* PROBLEM *
Find all lines with the word "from" in the material, then copy them.

* DATA SUPPLIED *
+===+
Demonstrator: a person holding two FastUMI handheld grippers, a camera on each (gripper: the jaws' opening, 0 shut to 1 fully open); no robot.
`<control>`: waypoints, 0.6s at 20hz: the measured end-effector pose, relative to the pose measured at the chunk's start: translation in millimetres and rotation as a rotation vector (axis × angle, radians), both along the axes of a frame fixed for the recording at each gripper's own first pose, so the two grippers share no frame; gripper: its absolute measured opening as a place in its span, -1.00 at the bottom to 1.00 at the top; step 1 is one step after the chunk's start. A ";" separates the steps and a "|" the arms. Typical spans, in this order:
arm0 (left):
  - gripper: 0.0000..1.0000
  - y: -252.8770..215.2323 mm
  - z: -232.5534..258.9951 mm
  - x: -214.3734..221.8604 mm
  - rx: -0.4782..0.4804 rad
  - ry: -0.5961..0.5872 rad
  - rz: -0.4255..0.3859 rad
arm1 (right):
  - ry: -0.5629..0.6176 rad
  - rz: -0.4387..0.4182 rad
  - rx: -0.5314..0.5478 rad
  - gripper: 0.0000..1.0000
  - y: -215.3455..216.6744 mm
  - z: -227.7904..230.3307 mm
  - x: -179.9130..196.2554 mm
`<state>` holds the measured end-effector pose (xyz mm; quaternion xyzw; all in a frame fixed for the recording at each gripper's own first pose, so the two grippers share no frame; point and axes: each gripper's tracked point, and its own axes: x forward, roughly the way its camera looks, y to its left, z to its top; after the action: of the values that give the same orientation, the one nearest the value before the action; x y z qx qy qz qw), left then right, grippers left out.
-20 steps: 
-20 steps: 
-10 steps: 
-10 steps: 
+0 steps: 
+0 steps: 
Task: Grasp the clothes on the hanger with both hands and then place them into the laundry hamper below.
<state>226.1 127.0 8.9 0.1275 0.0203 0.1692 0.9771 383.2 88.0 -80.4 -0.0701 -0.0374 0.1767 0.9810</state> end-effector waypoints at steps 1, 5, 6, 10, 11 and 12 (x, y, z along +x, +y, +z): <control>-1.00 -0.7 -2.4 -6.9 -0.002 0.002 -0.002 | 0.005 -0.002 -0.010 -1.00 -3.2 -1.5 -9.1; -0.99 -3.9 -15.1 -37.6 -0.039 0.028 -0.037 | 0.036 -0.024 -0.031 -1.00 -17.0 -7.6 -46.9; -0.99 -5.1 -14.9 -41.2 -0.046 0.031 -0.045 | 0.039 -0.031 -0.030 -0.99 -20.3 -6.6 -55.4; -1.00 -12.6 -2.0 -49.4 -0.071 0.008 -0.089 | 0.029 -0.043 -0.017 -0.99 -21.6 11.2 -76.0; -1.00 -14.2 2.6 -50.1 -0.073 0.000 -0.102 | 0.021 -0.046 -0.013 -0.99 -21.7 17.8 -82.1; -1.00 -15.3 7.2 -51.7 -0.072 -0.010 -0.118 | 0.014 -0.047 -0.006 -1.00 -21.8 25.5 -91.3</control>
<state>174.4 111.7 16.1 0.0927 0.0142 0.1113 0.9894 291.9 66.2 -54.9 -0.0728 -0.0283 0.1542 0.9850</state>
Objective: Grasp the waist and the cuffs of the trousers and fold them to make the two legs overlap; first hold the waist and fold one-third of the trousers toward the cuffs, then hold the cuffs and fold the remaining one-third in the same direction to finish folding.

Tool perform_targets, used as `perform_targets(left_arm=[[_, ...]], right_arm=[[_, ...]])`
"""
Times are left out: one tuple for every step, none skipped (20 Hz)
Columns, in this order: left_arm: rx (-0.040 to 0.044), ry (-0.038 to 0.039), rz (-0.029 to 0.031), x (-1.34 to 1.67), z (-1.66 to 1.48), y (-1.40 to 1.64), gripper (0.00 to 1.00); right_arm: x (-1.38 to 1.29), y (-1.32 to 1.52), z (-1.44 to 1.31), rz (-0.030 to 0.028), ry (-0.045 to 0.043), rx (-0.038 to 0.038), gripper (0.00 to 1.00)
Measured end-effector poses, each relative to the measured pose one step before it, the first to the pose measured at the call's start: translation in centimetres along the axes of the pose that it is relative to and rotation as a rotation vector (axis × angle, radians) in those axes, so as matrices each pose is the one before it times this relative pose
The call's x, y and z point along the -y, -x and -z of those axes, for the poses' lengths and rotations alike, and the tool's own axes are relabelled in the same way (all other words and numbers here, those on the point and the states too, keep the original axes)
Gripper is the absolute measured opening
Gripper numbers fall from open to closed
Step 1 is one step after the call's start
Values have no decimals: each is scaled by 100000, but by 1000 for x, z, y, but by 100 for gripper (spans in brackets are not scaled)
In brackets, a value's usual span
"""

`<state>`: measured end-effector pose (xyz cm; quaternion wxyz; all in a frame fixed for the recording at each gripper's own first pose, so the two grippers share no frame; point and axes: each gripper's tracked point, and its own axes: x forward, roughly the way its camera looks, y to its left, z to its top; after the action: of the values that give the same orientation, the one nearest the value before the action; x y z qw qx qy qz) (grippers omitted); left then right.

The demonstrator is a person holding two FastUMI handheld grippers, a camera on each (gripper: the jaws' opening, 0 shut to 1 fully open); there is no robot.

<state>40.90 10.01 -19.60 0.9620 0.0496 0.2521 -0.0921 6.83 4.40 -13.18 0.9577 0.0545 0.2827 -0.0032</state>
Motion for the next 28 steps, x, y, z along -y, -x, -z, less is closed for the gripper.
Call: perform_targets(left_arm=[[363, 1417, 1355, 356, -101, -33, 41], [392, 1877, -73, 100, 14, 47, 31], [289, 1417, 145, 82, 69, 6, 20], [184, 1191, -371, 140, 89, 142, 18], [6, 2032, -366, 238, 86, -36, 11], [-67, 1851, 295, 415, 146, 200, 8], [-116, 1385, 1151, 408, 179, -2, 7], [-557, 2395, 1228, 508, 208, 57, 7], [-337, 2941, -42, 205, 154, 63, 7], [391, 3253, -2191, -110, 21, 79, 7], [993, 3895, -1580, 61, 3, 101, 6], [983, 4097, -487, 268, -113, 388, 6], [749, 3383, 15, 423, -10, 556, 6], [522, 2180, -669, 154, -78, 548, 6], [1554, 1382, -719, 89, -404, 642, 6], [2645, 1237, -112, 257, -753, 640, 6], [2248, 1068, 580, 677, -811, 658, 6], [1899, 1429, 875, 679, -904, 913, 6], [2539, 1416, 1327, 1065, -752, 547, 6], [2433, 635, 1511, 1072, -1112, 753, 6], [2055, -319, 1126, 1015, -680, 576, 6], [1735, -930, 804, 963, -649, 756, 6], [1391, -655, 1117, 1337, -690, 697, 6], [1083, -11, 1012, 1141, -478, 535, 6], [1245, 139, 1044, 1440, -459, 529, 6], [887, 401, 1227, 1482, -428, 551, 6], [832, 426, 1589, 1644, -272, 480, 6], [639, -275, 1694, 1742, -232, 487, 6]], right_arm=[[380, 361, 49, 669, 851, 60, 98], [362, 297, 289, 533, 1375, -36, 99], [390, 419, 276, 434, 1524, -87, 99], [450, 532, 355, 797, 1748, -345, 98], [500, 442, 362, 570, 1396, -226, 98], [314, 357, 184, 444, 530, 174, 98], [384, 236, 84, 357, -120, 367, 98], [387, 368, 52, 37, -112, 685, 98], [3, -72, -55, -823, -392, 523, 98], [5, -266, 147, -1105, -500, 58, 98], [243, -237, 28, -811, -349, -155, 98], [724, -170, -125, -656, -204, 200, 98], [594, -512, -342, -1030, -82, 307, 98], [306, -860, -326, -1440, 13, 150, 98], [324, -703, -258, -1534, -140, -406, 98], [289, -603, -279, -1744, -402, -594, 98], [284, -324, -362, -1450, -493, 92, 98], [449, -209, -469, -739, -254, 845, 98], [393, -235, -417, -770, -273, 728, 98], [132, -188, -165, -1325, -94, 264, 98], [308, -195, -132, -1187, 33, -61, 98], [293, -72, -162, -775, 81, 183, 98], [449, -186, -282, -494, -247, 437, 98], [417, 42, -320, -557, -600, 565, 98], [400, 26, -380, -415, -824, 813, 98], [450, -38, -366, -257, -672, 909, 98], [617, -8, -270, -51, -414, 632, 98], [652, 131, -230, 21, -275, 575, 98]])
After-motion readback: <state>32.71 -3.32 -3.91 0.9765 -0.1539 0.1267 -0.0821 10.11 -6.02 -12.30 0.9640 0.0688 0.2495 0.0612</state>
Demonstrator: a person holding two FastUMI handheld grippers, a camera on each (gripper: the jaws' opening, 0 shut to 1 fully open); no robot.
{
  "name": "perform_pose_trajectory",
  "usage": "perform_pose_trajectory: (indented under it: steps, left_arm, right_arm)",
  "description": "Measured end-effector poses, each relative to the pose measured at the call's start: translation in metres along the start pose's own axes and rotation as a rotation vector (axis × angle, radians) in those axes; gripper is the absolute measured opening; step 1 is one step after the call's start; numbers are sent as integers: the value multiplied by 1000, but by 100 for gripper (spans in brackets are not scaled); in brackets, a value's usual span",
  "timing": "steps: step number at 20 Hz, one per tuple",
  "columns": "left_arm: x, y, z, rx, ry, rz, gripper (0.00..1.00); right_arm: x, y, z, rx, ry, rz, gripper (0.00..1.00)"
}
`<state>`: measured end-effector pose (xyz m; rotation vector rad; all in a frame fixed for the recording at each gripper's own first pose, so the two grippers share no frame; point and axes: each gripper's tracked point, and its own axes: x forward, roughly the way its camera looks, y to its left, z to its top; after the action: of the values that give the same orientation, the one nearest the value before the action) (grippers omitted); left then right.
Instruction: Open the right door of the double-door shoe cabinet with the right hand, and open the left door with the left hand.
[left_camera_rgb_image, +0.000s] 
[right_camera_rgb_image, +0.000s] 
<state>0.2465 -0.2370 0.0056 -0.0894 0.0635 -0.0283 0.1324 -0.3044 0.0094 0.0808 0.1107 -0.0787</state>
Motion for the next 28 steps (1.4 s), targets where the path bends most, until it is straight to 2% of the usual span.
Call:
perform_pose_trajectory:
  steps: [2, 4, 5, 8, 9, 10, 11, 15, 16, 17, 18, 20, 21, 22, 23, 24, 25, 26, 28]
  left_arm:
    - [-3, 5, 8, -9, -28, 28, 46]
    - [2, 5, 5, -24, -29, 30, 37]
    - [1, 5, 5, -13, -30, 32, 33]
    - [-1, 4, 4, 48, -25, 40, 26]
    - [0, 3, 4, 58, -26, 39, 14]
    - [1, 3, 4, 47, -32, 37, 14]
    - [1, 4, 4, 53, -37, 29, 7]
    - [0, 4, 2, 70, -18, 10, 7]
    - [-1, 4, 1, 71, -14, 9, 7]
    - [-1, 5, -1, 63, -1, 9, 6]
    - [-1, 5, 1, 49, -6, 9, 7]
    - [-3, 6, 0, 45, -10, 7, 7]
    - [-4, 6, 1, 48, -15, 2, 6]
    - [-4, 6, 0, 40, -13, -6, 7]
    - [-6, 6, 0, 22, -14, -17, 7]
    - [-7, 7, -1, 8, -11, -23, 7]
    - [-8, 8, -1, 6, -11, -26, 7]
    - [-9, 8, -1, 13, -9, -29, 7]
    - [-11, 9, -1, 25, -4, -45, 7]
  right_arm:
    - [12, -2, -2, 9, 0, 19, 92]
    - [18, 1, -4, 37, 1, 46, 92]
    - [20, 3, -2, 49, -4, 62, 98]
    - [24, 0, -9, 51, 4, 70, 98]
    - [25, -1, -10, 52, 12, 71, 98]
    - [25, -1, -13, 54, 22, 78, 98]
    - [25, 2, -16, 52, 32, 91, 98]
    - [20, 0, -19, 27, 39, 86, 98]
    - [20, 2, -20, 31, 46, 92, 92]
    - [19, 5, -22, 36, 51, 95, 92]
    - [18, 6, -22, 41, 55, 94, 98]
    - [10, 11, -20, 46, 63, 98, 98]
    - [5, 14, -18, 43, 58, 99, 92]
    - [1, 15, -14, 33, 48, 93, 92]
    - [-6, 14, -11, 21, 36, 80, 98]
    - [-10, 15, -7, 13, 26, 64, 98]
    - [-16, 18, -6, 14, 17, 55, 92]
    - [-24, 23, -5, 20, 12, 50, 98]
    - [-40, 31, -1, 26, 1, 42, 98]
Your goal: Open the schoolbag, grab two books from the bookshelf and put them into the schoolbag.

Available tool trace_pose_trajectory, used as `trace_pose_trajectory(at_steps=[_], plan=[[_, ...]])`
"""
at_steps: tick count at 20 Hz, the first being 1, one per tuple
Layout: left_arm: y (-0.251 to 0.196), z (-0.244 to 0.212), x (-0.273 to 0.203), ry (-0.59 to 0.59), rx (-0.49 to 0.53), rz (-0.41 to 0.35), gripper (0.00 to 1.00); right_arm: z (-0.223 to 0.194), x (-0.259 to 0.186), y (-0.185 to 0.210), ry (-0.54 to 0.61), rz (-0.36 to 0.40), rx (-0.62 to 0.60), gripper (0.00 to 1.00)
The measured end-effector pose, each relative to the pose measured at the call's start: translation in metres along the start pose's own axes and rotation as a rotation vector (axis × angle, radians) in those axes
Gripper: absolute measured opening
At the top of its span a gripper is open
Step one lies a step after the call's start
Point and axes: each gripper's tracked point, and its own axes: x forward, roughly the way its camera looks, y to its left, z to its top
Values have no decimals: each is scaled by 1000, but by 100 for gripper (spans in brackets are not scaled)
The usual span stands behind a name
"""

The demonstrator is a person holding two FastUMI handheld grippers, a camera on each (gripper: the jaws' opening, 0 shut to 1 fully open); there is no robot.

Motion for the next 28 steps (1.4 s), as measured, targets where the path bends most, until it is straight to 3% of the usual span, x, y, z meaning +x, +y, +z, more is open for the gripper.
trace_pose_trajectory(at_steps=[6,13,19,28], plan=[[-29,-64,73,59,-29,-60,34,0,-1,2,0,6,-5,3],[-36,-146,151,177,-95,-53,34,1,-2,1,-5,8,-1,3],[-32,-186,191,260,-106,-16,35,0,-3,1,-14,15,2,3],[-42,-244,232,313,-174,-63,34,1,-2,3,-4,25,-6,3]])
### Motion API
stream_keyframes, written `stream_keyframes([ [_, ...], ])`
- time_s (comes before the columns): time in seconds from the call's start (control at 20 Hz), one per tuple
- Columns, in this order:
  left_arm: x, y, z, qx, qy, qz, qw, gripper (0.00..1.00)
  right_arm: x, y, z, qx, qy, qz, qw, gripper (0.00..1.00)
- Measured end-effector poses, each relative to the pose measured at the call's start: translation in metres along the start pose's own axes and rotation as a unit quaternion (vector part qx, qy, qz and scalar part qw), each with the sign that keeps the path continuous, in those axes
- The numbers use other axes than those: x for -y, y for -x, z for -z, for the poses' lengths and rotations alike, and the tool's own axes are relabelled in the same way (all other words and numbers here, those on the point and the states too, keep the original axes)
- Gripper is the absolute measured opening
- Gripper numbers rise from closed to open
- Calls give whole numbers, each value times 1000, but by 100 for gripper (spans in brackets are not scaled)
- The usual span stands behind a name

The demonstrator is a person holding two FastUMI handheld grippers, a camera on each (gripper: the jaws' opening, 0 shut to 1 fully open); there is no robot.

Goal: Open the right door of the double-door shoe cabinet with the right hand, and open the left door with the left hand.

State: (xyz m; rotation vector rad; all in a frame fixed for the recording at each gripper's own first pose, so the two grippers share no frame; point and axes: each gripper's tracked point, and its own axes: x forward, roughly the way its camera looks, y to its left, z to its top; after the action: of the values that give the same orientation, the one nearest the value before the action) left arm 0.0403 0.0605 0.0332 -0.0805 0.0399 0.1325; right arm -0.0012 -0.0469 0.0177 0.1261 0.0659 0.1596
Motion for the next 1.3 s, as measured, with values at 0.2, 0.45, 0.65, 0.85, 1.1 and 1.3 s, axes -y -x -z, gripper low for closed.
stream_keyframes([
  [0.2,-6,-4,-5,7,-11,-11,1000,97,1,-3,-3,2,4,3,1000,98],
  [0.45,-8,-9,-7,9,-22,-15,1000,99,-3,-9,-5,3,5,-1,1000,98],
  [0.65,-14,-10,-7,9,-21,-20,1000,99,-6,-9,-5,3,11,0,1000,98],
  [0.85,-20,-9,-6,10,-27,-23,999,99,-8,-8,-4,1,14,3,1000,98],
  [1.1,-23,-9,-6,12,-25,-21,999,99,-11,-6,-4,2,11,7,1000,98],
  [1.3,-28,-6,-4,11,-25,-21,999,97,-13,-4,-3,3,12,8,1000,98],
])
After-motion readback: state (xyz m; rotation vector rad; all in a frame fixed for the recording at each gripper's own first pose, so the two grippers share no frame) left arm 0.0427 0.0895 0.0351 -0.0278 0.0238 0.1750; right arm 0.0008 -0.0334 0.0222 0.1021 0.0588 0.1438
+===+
* EXERCISE RESULT *
Gripper numbers fall from open to closed
Your goal: Open the schoolbag, grab two books from the bookshelf and put them into the schoolbag.
- time_s (comes before the columns): time in seconds from the call's start (control at 20 Hz), one per tuple
- Gripper numbers rise from closed to open

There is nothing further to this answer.